Nous qui, avec ces objets devenus nôtres

Ce que l’on prendra (enfin s’il y en a suffisamment) : tasses, verres, assiettes, casseroles, tourtières, saladiers, poêle (rien qu’une seule), draps, nappes, chaises (très vieilles mais restaurées), torchons, dessous-de-plat. Nous qui avec ces objets maintenant devenus nôtres alors qu’avant possiblement, juste virtuellement. Ce que l’on va jeter (pas maintenant parce que la poubelle déborde alors il faudra attendre le passage des éboueurs pour recommencer le ballet d’ici mains pleines jusqu’à la rue mains vides) : coussins troués, petite et blanche baignoire de bébé et ses jeux de bain poussiéreux défraichis, étagères à peindre, planches à recycler, pelotes de laine, tissus variés et déchirés, plusieurs chaises cassées, table de cuisine, tous les couverts en plastique, des poêles (les autres) et quoi d’autre ? Non, pas les livres, on va tous les garder ; d’autant que même le bouquiniste n’en veut pas car il paraît qu’ils ne valent rien. Valent rien ? Il nous faudra appeler pour le réfrigérateur qui ne refroidit plus, la gazinière butane qui ne chauffera plus, le lave-linge rouillé sur tous les bords qui fuit à chaque tournée, et seulement les matelas (les sommiers ? on va peut-être les …), puis le piano droit en bois, et quoi d’autre ? Nous sommes envahis par ces objets devenus nôtres et pourtant qu’on ne peut pas nôtres. Il faudrait assumer.

 

Ce que l’on pourra éventuellement garder parce que maintenant les cartons suffisamment viennent à manquer alors il faut à un moment (que l’on retarde encore et encore) se décider concernant : la boite à sel ébréchée, le poivrier qui n’a jamais poivré (on faisait avec c'est à dire sans), le paquet de sucre entamé, les bouteilles d’huile et de vinaigre entamées aussi, un vase blanc en bon état général, la petite bassine bleue dédiée au lavage plus ou moins minutieux des salades vertes voire aussi des tomates et des poireaux et des pommes de terre et parfois des navets pour la soupe du soir, un mini balai effrangé qui te rappelle les jours où nous faisions comme si nous aussi comme les grands, la boite en fer défoncée qui conservait nos plaquettes de chocolat du goûter.
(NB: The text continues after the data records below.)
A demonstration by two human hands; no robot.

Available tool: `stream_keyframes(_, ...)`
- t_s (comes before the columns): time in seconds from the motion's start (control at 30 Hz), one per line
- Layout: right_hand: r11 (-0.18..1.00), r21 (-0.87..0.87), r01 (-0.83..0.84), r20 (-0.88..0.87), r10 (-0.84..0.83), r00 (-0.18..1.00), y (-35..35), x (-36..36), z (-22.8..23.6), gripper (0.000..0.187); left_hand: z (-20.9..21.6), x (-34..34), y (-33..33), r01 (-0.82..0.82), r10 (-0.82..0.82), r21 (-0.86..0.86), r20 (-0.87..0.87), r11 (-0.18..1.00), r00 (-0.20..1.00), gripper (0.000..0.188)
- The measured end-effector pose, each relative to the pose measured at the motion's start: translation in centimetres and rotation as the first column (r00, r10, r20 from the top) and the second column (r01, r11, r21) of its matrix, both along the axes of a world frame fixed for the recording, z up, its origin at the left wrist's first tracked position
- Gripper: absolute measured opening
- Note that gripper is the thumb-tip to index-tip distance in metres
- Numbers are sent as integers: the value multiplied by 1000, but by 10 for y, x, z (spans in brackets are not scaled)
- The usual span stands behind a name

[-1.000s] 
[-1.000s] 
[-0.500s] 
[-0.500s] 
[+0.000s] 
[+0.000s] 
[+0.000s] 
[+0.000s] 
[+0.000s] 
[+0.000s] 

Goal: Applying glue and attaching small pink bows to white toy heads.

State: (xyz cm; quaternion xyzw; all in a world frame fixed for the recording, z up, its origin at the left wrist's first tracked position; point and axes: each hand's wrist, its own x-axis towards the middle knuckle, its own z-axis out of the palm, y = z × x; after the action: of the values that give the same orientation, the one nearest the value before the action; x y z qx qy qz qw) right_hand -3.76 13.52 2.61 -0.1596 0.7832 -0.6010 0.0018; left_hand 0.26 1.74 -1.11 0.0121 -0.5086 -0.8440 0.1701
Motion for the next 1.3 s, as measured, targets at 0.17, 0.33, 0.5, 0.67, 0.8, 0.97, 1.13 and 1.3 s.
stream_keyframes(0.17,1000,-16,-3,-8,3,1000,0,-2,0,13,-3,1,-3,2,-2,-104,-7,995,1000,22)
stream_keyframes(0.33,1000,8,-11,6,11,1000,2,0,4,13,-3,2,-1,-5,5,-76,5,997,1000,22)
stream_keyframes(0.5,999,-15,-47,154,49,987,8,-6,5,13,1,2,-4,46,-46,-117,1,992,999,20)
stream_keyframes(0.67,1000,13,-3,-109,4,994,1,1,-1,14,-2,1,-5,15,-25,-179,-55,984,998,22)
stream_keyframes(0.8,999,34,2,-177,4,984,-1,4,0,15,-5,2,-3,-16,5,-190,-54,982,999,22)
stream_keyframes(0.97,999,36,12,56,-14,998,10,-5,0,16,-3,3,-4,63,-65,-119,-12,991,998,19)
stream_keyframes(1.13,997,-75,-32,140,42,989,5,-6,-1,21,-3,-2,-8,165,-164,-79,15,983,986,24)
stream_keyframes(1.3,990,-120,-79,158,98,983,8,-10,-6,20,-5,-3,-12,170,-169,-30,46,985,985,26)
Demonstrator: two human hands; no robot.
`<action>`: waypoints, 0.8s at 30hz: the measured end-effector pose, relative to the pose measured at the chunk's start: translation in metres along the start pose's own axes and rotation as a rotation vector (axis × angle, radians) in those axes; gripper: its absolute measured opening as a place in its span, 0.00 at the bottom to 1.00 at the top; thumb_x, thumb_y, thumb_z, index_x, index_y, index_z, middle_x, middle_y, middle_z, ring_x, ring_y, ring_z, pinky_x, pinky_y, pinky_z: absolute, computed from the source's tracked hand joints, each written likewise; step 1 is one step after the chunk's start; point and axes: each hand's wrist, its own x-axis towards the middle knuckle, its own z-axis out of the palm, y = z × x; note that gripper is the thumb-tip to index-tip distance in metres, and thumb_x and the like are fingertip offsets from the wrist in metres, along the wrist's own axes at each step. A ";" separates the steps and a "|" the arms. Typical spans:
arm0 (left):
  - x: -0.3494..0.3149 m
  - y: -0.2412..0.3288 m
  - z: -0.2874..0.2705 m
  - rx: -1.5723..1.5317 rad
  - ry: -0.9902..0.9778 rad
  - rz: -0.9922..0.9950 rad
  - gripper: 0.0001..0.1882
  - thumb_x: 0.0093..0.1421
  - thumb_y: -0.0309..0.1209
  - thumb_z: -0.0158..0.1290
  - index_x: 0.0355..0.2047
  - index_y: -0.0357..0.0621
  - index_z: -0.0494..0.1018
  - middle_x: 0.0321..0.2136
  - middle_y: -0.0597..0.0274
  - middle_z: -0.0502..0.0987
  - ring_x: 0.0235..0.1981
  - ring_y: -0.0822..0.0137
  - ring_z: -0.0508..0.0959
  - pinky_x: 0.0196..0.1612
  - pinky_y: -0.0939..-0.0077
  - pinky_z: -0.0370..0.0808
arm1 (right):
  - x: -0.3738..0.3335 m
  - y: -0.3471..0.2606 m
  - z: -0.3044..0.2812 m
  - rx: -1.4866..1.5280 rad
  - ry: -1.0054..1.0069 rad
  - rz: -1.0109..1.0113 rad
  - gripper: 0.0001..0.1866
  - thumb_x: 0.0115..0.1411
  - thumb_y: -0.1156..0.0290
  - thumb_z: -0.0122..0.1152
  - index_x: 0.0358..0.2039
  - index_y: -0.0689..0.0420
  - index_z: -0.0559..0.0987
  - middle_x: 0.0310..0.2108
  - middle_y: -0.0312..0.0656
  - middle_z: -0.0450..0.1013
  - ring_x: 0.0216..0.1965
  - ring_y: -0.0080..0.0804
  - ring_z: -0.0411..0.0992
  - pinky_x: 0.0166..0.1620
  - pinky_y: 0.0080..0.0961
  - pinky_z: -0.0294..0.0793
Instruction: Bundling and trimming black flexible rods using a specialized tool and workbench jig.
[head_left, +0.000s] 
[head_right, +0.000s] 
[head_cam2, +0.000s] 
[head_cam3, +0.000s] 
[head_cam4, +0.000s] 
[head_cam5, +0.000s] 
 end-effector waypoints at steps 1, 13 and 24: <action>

L’histoire de nous qui avec nos objets nouveaux et nos lieux anciens.

 

Ce que l’on ne sait pas et qu’il va falloir se décider vite : tapis, canapé, tables, fauteuil, tapis encore, armoire, tasses, cafetières, bibelots divers. On ne voit pas, on ne veut pas voir ce qu’il faudrait trier.

 

Ce que l’on ne pourra pas prendre (encore que) : le placard à portes coulissantes du couloir, le carrelage gris et noir de la cuisine, le parquet usé en bois massif de l’entrée, les carreaux de ciment du petit couloir jamais chauffé l'hiver et dans lequel nous redoutions de passer mais il le fallait bien pour accéder aux toilettes. Ce que là jamais (encore que) : le miroir doré, accroché au mur à côté du baromètre, au-dessus de la petite table en bois avec un tiroir sur laquelle se trouve la bouteille en verre vert, le vieux téléphone noir à fil (maintenant ça n’existe plus), les décorations de noël, une boîte à secrets que nous aurions aimé ouvrir dans d’autres circonstances. Parce que non. Parce que non on ne peut pas. Les objets sont en permanence à réinventer dans l’espace de nos vies. Nous n’en sommes jamais que propriétaires provisoires. « Non non non on ne peut pas », un souvenir maintenant d’un livre lu à plus petit que soit il y a très longtemps, là même nous devenus grands et matures non non non on ne peut pas, là même nous génération intermédiaire. Doux désir de conserver les objets et leurs implantations dans l’espace d’un lieu. Déserteurs, les objets perdent leur puissance d’évocation d’un temps du passé jusqu’à notre présence du temps instantané de maintenant. Brusquement la prise de conscience que les objets nouvellement implantés perdront leur aura qu’il va falloir réinventer.